What made this more testing was that Brace herself faced criticism; the internal review she led with Ashworth was labelled a “sham” by the Professional Footballers’ Association.

“If it was a sham why would we have handed our entire investigation to an independent barrister and given her the remit to go even wider?” she says. “Also I think most people in HR who go through a difficult grievance don’t have their homework marked by one of the top barristers in the country.”

The historical absence of HR processes that Brace inherited made matters more difficult. There was no record of any previous player grievances, no policies on how to tackle them, and the added complication that some allegations were historical.

“The first thing to say is that this was unprecedented in that the FA had never had a formal grievance from one of its players – in the past things would be dealt with informally in their teams – so there were no policies in place,” Brace explains. And when she sought advice from colleagues in other sports she quickly found the FA wasn’t alone, so the “rules had to be written as [they] went along”.

Brace isn’t afraid to admit that she “would do things differently” in hindsight. “If I was faced with something like that again… I would take it outside the organisation to be investigated,” she says. “As much as you’re a trained HR person capable of solving the problem, you have to realise the best thing for everyone is for someone independent to look into it from the beginning.”

Brace has taken this as another opportunity to push the FA to “grow up”. In collaboration with UK Sport, she defined and introduced grievance and whistleblowing procedures for players and bespoke training programmes for national coaches.

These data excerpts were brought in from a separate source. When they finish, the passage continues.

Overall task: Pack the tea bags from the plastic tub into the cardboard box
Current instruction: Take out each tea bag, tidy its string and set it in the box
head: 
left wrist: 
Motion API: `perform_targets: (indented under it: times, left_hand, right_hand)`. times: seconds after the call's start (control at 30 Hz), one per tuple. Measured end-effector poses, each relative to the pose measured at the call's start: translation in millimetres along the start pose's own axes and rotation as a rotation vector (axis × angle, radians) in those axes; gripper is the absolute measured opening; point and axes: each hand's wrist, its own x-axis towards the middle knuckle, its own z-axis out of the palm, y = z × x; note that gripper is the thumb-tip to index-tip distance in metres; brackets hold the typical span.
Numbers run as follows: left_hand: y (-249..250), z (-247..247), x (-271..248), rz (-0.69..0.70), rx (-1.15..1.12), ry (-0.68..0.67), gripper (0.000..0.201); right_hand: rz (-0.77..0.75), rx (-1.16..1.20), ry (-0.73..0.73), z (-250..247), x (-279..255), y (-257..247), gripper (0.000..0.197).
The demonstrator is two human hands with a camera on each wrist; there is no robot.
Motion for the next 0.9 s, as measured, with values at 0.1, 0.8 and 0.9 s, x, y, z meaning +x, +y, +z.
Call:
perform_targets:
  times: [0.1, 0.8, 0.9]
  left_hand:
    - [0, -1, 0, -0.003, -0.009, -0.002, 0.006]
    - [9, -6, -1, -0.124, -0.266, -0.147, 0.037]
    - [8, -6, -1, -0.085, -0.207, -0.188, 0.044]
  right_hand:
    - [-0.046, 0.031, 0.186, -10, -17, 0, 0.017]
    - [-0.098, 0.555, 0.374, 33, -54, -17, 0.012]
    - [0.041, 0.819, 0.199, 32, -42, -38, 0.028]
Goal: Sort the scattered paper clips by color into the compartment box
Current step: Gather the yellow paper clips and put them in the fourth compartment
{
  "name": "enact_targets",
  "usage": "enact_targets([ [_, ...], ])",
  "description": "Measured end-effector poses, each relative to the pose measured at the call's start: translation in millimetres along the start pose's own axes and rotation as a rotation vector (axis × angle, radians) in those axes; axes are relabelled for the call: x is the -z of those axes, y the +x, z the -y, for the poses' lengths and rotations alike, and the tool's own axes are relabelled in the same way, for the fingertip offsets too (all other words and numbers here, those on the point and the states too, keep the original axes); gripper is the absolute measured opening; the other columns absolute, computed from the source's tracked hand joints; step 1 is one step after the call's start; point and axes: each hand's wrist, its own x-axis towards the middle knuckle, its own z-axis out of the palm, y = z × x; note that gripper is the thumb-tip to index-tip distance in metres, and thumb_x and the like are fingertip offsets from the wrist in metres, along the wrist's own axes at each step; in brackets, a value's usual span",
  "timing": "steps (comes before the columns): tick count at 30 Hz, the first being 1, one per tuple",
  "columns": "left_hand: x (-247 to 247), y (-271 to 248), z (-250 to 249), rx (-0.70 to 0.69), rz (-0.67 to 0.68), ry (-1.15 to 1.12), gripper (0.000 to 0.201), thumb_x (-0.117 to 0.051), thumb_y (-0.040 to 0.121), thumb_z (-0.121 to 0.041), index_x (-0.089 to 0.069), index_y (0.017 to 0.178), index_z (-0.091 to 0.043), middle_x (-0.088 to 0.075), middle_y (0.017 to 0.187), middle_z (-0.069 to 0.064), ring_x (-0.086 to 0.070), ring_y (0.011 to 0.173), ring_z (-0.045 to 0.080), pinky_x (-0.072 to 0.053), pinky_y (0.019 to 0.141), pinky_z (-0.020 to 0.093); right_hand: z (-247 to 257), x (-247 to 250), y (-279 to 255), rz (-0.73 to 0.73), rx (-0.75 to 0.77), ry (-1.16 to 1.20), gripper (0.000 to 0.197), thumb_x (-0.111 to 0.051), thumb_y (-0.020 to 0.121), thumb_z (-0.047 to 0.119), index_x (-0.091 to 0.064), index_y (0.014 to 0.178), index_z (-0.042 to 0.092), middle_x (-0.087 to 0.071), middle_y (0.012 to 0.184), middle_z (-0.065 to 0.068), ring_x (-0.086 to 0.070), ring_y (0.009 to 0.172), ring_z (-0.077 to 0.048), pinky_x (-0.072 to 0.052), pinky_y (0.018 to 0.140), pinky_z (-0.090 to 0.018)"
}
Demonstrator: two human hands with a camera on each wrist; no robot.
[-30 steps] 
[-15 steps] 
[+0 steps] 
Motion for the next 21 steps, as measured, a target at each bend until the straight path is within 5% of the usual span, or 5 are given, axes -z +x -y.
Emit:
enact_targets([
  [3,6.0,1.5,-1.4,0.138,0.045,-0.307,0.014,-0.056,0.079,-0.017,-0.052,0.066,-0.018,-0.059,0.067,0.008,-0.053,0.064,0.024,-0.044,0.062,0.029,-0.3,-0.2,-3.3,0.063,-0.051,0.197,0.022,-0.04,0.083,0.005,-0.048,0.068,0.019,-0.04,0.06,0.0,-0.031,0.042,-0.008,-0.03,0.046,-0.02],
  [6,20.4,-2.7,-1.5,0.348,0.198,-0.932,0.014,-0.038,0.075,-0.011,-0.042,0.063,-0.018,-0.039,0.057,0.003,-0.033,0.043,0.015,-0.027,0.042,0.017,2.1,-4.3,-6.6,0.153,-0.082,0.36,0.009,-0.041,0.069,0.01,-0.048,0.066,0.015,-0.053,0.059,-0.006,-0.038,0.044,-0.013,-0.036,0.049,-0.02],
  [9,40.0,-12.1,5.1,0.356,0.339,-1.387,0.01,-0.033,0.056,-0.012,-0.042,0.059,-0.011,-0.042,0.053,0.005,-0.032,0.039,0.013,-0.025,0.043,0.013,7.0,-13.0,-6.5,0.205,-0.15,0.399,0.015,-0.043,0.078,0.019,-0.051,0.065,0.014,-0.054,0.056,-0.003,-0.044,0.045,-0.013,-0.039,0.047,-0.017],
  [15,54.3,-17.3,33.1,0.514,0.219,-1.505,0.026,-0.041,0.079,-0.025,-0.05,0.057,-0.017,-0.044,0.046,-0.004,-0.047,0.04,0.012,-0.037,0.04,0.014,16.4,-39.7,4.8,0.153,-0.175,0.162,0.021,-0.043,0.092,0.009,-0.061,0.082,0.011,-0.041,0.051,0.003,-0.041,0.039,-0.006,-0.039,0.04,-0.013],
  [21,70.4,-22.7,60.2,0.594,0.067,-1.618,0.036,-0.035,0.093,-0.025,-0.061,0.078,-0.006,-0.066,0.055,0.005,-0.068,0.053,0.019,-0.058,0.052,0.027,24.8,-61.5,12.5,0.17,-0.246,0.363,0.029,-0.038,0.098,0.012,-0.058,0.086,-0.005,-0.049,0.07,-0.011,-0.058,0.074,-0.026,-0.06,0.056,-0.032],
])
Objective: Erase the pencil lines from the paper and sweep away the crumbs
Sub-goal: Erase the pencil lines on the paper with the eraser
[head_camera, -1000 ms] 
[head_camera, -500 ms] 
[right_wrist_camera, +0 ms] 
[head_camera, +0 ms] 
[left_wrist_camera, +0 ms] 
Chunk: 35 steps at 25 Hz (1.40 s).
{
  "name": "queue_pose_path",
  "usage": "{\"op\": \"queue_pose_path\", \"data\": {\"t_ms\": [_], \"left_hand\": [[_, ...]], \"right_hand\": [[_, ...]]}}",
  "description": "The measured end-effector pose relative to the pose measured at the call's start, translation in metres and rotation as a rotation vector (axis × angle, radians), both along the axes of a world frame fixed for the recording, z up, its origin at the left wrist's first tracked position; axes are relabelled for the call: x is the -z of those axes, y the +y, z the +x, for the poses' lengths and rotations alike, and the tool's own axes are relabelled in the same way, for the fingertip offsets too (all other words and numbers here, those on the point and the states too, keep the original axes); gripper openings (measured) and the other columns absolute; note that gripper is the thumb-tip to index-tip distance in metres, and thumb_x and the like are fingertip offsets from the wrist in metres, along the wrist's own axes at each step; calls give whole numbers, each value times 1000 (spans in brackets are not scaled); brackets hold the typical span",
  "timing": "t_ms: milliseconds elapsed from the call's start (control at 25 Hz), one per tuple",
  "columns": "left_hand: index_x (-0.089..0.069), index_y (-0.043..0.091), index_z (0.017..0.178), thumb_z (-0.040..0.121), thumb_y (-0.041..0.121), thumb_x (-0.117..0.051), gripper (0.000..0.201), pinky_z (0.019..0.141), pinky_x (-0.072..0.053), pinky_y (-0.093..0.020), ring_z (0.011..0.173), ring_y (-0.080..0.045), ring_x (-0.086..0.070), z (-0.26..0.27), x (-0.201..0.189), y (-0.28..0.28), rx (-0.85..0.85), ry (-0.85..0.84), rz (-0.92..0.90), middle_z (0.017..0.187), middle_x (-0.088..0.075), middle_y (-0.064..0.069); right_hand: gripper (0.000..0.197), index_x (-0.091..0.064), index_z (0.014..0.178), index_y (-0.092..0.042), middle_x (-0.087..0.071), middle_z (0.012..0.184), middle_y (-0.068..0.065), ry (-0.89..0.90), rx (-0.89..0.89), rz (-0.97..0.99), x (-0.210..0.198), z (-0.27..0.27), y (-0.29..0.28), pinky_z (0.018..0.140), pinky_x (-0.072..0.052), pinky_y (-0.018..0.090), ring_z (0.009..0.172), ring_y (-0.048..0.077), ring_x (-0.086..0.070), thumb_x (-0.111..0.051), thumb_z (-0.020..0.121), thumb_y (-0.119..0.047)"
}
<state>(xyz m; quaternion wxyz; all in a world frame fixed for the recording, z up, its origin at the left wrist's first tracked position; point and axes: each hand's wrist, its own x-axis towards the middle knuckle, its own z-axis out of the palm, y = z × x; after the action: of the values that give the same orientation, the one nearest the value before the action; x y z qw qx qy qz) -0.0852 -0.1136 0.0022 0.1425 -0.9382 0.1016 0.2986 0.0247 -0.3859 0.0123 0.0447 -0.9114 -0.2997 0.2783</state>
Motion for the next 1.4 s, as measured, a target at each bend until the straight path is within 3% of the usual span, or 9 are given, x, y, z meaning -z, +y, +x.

But she’s conscious that processes only go so far.

“If we really want to make things better for the future it’s about creating a culture where it doesn’t happen again,” she says. Which was the driver behind putting all national coaches through diversity and inclusion training earlier this year.

The aim is to “create an environment where diversity can thrive” not just at the elite end but across the whole of the FA. Because “there’s no point in hiring lots more women, for example, for them to come into an environment they don’t enjoy”.

Activity includes a three-year plan launched in January committing to gender and ethnicity targets, the appointment of three women onto the board, and more than half of the heads of function positions filled in the last two years by women. “We’re making good progress but we need to make more progress with ethnicity, which is harder partly because St George’s Park is based in an area where demographics aren’t in our favour,” comments Brace.

“So diversity is my team’s main focus over the next three years, and of course we will continue to focus on culture as you can never take your eyes off that.”

Clearly there are more goals to score on and off the pitch. But, as seen this Summer, HR is helping the national institution get on side. And Brace, who before England Rugby 2015 worked as head of HR operations for the London Organising Committee for the Olympic and Paralympic Games, is no stranger to putting HR’s stamp on sports.

“One of the wonderful things about those [roles at England Rugby and the Olympics] was building something from scratch, running it and then closing it down all for very positive reasons, which is unusual,” says Brace (who credits her experience in retail at M&S with her passion for “really high standards in corporate governance”). “Another is there’s no history or baggage so you start with a blank canvas.”

Though the FA is a different challenge again, Brace is clearly loving pretty much every second of sporting-body HR.

“We might not have brought the trophy home [this Summer], but I think the sense of it was that we brought the game home,” she says. “And as much as the results on the pitch clearly count and from a competitive point of view they’re everything, we’re an organisation that stands for more than that.”